Alternative Name(s): Marker Disk, Train Disc.

Hinged folding 'tail disc', used as part of signalling and safety procedures by the Victorian Railways. Possibly made at the Newport Railway Workshops. Given the red colour of the paint on the back and the disc's estimated age and construction method, this example may have been used on one of the red suburban electric passenger train carriages of the 'Tait' or 'swing door' type, which were used on Melbourne's electrified suburban railway network from 1918 to the 1980s. The same type of disc was also used on country passenger and goods train rollingstock and guard's vans.

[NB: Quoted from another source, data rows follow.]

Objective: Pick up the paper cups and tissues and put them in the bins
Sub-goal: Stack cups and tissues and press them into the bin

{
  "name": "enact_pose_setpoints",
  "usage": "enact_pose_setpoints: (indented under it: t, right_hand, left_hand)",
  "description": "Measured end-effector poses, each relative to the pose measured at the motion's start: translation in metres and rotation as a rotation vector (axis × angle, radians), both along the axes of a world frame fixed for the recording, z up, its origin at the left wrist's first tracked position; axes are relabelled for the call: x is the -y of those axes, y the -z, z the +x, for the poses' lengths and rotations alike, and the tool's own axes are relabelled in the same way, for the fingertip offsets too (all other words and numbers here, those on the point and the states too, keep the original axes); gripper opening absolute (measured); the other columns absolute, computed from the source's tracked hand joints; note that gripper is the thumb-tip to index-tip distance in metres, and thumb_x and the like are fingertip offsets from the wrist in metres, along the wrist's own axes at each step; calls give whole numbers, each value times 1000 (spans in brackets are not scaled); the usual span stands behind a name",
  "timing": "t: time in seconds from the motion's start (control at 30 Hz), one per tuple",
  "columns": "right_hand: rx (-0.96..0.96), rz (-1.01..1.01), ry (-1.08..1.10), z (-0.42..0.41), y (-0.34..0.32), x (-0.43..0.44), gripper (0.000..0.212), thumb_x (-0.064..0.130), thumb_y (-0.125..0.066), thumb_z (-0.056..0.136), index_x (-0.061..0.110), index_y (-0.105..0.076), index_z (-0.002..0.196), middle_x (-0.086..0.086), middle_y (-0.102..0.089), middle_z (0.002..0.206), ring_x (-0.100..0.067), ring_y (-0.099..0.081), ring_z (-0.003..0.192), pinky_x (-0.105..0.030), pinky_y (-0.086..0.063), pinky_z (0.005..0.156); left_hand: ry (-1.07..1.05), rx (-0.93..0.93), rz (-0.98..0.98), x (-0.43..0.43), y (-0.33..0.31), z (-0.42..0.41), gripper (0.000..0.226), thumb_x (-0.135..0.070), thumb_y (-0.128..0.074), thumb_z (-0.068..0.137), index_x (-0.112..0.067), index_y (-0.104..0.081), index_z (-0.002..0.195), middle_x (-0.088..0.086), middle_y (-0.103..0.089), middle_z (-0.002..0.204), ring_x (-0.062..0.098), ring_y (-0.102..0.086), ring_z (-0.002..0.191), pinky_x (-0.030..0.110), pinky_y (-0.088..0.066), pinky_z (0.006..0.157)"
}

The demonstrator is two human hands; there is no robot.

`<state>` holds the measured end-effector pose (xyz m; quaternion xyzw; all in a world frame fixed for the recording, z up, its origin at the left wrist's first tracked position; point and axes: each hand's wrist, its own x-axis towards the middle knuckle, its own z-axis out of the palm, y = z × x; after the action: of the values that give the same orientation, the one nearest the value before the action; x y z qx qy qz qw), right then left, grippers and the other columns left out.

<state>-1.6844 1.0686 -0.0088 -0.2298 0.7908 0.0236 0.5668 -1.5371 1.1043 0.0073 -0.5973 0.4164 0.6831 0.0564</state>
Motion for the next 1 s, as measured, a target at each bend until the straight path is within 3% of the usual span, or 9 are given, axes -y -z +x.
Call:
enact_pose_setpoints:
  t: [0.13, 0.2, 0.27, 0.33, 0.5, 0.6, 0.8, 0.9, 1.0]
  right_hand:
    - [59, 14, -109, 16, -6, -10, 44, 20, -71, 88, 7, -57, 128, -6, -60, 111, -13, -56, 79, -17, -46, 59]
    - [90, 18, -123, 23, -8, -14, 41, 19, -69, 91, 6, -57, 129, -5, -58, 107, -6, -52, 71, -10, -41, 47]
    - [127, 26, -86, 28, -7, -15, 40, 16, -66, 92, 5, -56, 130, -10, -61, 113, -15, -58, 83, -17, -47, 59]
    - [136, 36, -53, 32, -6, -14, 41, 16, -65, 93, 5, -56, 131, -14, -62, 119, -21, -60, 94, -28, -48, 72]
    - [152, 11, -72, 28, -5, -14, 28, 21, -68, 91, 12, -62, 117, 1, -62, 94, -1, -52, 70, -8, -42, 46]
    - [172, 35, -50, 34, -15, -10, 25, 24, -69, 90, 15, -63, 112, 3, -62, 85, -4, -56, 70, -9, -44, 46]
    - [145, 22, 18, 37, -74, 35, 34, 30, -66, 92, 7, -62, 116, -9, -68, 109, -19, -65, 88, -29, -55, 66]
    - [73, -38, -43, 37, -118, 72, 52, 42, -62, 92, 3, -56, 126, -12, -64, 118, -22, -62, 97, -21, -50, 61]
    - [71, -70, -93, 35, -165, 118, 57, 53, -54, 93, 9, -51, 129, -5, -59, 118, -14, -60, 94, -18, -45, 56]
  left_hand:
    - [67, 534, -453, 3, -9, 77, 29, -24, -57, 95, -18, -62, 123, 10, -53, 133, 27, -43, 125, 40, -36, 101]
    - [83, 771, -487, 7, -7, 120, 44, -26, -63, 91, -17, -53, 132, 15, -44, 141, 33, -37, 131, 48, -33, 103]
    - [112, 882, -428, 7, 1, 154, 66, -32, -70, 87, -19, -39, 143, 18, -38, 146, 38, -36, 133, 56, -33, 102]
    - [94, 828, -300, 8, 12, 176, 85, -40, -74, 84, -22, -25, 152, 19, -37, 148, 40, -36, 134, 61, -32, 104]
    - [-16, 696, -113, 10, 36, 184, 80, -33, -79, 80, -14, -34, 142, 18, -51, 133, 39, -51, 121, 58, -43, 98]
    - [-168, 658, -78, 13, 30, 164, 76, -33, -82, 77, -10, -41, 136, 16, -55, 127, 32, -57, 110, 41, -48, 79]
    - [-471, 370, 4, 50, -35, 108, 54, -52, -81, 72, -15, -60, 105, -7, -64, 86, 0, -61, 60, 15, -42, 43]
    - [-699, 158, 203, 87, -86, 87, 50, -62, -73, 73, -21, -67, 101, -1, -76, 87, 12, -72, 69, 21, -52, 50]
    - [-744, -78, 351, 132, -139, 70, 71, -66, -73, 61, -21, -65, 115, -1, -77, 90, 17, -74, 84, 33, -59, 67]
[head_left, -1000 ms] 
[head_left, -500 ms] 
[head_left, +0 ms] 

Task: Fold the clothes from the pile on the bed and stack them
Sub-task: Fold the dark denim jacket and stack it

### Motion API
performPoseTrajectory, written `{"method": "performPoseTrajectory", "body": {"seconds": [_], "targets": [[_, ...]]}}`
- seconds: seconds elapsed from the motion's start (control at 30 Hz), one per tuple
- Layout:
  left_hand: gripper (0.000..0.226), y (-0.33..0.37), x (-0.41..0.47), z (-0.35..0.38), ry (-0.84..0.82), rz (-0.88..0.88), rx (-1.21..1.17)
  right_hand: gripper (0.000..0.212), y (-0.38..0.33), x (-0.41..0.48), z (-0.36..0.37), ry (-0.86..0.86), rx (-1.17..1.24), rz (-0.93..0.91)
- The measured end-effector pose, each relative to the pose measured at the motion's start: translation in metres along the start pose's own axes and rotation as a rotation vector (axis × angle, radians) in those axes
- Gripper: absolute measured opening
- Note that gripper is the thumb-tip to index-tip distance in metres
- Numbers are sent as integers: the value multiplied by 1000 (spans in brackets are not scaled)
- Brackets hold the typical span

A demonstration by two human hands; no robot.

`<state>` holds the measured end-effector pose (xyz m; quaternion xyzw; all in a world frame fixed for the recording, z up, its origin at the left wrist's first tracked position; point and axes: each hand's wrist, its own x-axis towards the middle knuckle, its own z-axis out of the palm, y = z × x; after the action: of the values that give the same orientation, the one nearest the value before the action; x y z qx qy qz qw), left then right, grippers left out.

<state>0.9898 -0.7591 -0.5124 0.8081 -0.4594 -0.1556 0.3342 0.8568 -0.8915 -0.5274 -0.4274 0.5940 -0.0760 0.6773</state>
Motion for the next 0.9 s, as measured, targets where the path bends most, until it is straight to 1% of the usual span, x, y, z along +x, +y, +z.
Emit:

The disc was designed to be slotted onto a vertical bracket attached to the last carriage or rollingstock vehicle of a train. When the top half of the disc was pinned up it was 'open' with the white side showing, which indicated that it marked the official 'end' of a train (i.e. to show the complete train had passed). When the rollingstock to which it was attached was not positioned at the end of a train, the top half of the disc was folded down or 'closed' so that only the back of the top half, painted in red, was visible.

Physical Description

Metal disc with central hinged joint allowing it to be folded in half. One side (front) painted white and the other (back) is painted red. The disc has two riveted straps on the back allowing it to be mounted on a vertical bracket and a rectangular slot below the strap in the lower half. There is also a small circular hole through the centre of the top half of the disc.